To do:
Repeat precisely the span of lines below that opens with the line containing "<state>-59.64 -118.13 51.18" and closes with the line containing "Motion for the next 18", both included.

Extracted data entries
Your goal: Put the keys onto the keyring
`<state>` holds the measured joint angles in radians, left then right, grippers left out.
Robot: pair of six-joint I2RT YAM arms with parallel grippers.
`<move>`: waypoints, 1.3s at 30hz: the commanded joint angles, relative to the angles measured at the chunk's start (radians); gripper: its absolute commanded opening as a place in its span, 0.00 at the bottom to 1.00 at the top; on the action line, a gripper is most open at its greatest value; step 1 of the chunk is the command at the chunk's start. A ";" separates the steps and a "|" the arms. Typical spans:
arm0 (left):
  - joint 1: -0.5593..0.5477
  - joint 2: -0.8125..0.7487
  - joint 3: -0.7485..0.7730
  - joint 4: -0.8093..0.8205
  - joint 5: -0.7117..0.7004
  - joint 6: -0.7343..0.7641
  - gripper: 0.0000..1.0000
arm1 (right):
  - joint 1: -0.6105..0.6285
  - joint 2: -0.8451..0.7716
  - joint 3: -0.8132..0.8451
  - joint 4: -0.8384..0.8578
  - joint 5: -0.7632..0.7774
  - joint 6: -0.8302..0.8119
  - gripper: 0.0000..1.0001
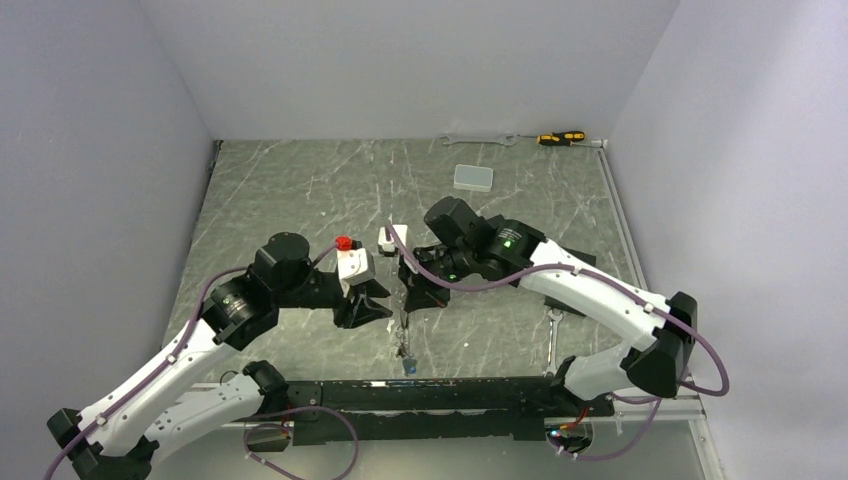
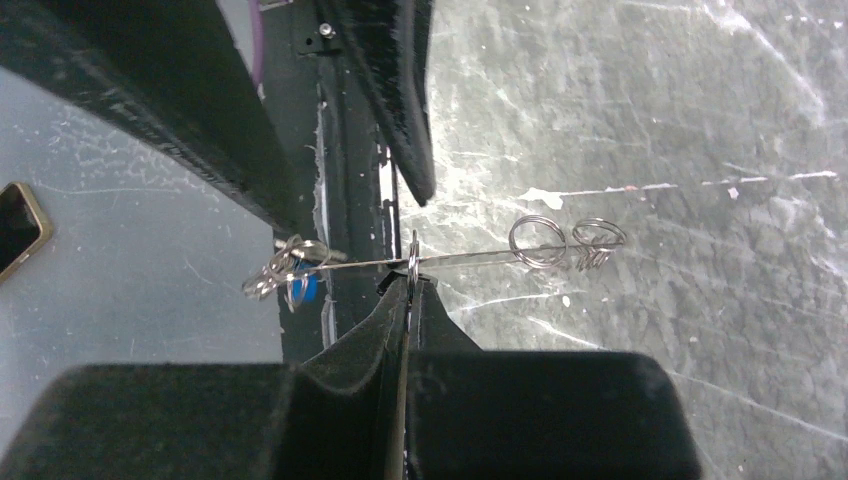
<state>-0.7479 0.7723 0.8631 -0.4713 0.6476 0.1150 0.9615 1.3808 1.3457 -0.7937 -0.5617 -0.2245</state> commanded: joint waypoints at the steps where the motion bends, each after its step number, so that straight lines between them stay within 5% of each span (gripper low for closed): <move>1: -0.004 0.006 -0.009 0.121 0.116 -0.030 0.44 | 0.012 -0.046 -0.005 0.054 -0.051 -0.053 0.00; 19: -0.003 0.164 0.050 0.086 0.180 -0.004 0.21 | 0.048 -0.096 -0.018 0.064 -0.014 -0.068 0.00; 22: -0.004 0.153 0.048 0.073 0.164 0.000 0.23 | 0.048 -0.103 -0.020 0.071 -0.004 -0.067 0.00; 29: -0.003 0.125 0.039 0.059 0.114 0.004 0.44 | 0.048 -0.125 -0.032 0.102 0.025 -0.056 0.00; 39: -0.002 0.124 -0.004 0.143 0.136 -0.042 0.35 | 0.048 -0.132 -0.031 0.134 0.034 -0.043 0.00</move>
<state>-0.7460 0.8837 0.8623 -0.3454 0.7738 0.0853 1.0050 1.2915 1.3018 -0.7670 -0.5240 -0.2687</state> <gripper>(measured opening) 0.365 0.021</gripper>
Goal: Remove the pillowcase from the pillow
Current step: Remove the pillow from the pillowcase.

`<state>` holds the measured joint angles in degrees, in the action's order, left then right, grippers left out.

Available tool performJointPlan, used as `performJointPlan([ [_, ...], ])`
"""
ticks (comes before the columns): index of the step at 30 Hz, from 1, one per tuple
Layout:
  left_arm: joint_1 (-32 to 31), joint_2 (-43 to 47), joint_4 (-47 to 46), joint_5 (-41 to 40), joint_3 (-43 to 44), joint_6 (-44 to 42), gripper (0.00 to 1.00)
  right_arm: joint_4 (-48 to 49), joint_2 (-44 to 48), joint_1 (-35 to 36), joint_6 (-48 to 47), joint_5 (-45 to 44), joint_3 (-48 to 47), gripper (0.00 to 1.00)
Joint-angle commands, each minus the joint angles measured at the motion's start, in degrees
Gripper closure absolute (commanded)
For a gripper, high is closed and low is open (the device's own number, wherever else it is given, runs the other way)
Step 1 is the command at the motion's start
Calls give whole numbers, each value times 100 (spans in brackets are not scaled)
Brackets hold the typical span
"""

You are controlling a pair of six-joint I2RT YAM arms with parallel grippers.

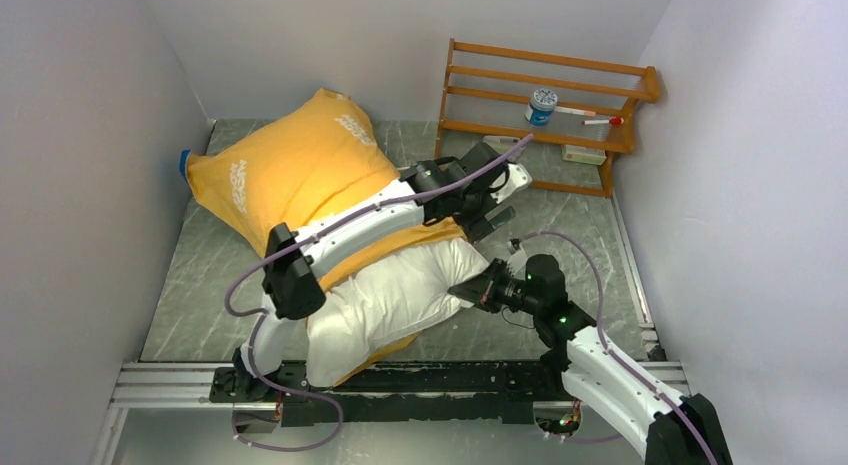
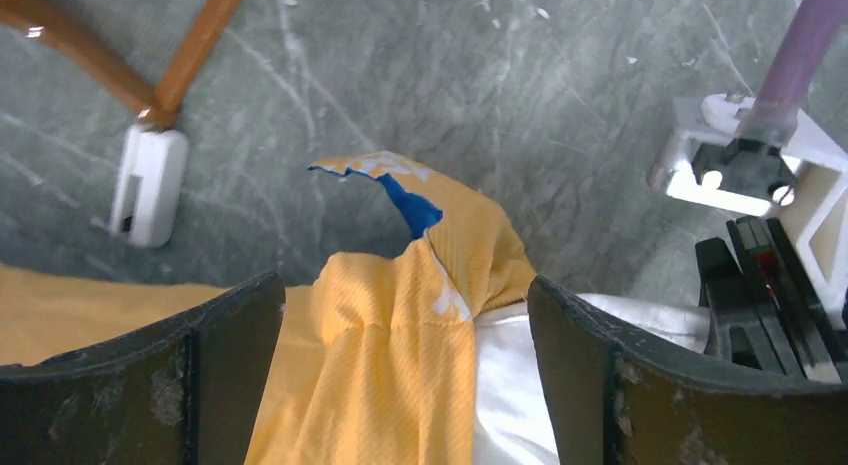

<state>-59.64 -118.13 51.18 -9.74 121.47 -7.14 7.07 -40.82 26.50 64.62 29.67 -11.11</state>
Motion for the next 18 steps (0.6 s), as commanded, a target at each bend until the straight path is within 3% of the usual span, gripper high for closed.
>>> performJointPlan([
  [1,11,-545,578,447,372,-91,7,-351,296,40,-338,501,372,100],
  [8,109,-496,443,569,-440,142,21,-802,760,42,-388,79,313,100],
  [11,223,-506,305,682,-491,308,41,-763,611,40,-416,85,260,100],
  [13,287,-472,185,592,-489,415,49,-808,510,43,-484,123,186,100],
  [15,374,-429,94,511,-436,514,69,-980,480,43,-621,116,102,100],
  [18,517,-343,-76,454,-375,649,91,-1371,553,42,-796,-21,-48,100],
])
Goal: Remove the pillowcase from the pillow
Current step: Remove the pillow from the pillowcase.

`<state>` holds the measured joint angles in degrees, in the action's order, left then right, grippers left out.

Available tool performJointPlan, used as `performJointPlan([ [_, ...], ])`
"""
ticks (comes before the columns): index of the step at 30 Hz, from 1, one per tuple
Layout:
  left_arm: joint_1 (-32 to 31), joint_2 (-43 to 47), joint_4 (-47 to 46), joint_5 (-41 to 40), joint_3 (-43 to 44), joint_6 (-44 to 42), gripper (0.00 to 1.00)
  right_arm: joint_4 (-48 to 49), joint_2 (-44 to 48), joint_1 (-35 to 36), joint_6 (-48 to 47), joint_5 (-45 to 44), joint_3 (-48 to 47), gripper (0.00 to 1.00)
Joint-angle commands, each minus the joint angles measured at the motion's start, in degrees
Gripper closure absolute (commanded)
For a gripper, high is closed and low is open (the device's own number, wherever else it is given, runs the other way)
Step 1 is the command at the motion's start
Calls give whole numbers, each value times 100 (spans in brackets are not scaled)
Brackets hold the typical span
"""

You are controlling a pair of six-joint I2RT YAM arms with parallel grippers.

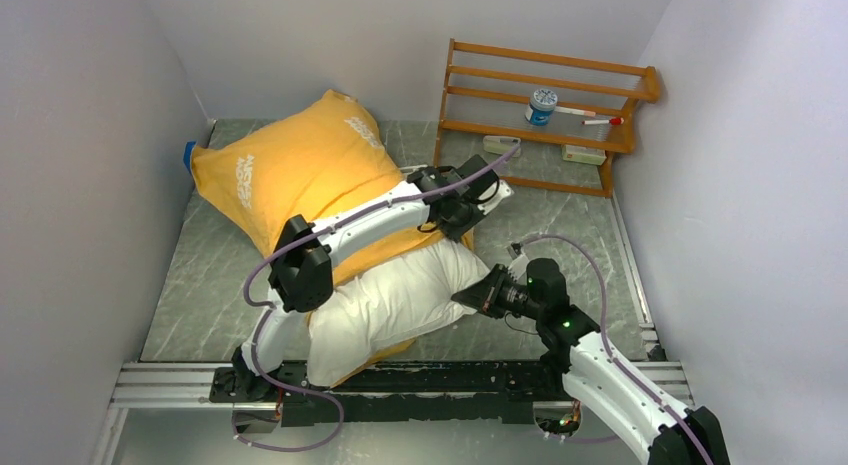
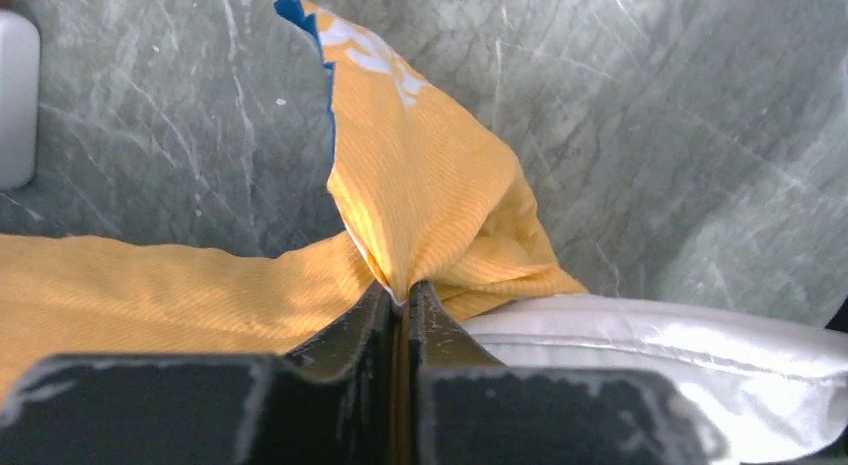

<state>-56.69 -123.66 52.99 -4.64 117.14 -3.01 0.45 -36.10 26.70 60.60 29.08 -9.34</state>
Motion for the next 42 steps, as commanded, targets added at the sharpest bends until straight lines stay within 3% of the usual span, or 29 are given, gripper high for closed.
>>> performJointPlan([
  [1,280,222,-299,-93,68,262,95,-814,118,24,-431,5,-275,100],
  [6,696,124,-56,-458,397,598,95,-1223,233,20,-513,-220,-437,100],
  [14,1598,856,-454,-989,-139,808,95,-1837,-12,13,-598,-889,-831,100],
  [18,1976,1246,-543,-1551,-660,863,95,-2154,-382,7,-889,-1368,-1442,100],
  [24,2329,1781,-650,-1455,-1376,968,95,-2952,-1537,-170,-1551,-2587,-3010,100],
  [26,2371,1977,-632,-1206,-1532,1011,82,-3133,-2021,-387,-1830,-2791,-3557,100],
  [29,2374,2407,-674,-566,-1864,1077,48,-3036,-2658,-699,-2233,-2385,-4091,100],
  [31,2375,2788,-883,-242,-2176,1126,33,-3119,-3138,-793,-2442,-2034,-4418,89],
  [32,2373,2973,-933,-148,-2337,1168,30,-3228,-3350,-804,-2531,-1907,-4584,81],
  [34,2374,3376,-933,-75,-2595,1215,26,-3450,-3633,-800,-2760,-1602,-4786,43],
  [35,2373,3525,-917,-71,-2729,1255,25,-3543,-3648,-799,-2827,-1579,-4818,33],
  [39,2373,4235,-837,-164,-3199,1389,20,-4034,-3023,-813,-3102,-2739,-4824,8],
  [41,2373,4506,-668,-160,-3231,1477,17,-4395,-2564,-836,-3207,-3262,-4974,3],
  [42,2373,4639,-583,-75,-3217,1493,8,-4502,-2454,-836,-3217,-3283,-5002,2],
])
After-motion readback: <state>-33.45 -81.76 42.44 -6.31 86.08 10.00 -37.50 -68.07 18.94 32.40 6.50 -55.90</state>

Solution to this exercise:
<state>-59.64 -118.13 51.18 -9.74 121.47 -7.14 7.07 -40.82 26.50 64.62 29.67 -11.11</state>
Motion for the next 18 steps (0.6 s), as commanded, a target at each bend until the straight path is within 3% of the usual span, gripper high for closed.

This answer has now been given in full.